Enfim, o Reiki ainda é considerado um luxo terapêutico. E é por isso que precisa ser redirecionada e transformado numa ferramenta cotidiana de cuidado e item essential no arsenal da luta.
O gesto simples: mãos que cuidam
O princípio do Reiki é simples: colocar as mãos sobre o corpo e deixar a energia fluir. Parece pouco — mas nesse gesto está inscrita uma sabedoria ancestral. Desde sempre, mães, avós e curandeiras colocam a mão sobre a cabeça de uma criança com febre, sobre o coração de alguém em desespero, sobre o ombro de quem precisa de força. O Reiki organiza essa intuição: ensina posições, técnicas de respiração, formas de sustentar a energia vital.
Não há mistério ou complicação: não precisa de remédios, máquinas ou templos. Basta presença, atenção e as próprias mãos.
Benefícios para o corpo e a saúde
Pesquisas científicas já demonstraram que práticas como o Reiki ajudam a reduzir o estresse, melhorar a qualidade do sono, equilibrar a pressão arterial e aliviar dores. O relaxamento profundo induzido pelo Reiki ativa o sistema nervoso parassimpático, responsável por restaurar o corpo e acalmar a mente.
Em territórios onde o estresse é crônico — marcado pela violência, pelo abandono do Estado, pela insegurança alimentar — o efeito é ainda mais visível. Uma sessão de 10 minutos pode devolver ao corpo a sensação de calma, permitir que o coração desacelere, que o sono venha, que a respiração encontre ritmo.
Reiki como auto-defesa
Mas o mais importante é compreender que Reiki, nesses contextos, não é apenas prática de saúde individual. Ele se torna uma ferramenta de auto-defesa coletiva.
Auto-defesa não significa apenas reagir a uma agressão física. Significa também sustentar o corpo e o espírito para não sucumbir ao medo e ao esgotamento que a política de extermínio produz.
Quando mulheres se reúnem para aplicar Reiki umas nas outras antes de uma assembleia, estão construindo um escudo invisível. Quando jovens praticam Reiki para lidar com a ansiedade, estão criando condições de seguir estudando, organizando, sonhando.
No Curso Luz Negra - Programa de Estudos Subcomuns, o Reiki é uma pratica poética de auto-defesa, de cuidado psíquico (emocional e espiritual) e cultivo da intuição. Este não elimina a violência estrutural, não substitui as formas de mobilização por direitos, demandas para que o estado cumpra seu papel, e engajamento politico. O pratica de Reiki ajuda a manter e proteger a infraestrutura psíquica, criando um campo de calma, aliviando o estresse, a ansiedade, e assim prevenindo (e complementando o tratamento medico da) pressão alta.
Simples, gratuito e acessível
O Reiki tem uma força radical: é simples, gratuito e acessível a todas as pessoas. Não exige equipamentos, diplomas ou grandes estruturas. Pode ser aprendido em oficinas comunitárias, em cursos online, praticado em casa, compartilhado em rodas. É, portanto, uma ferramenta radical e democrática de cuidado.

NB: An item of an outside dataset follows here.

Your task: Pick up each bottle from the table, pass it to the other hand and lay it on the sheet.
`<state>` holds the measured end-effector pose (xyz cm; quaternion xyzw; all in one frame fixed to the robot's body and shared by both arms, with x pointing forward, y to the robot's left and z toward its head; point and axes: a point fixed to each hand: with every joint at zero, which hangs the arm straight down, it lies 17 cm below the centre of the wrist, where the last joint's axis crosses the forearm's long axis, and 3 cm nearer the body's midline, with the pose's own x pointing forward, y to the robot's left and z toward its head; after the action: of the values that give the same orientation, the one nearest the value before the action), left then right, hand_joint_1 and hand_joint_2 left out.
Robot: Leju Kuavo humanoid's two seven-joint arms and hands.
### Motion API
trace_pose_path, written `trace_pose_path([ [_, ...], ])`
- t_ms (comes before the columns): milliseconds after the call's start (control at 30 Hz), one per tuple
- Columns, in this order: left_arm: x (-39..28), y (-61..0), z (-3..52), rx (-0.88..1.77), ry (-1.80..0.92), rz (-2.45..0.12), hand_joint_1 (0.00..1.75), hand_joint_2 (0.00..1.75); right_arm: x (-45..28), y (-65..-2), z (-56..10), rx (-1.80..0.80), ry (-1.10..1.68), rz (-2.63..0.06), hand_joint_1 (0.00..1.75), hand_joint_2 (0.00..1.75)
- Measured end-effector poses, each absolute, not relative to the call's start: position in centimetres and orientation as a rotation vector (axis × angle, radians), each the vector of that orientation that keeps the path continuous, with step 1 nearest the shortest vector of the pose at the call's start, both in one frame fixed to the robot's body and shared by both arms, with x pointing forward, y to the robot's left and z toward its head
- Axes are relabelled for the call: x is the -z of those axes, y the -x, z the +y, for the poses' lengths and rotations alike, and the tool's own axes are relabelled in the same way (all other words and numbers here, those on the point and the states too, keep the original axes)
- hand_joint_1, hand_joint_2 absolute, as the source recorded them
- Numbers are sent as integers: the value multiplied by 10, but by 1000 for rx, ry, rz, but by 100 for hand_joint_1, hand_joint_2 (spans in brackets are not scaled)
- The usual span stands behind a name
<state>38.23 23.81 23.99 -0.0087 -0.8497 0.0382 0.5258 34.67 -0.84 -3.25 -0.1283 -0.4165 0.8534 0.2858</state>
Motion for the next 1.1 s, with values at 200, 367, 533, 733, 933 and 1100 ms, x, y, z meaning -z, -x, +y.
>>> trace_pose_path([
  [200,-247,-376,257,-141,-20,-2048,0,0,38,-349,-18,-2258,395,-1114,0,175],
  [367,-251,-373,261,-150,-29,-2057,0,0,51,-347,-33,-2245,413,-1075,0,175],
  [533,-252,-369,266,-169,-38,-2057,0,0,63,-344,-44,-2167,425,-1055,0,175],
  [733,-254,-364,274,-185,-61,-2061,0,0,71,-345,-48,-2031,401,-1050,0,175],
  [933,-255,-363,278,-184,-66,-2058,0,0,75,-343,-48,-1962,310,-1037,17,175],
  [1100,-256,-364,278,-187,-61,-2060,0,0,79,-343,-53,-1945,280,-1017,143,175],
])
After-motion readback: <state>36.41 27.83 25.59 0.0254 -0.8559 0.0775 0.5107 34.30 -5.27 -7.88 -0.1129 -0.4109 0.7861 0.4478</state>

E justamente por ser simples, não substitui o Estado, nem médicos, nem políticas públicas. A escola, o hospital, o posto de saúde continuam sendo responsabilidades do poder público. O Reiki é complemento: um apoio que fortalece quem luta por esses direitos, sustentando o corpo e o coração no processo.
Conclusão
Em um mundo onde a violência e o abandono tentam nos desgastar, Reiki é uma prática que devolve energia, clareza e calma. Não é mágica, não é substituto de direitos, mas é força suave que sustenta a resistência cotidiana.
Reiki é um gesto de mãos, mas também de esperança. É auto-defesa poética: uma maneira de transformar cuidado em força, e força em comunidade.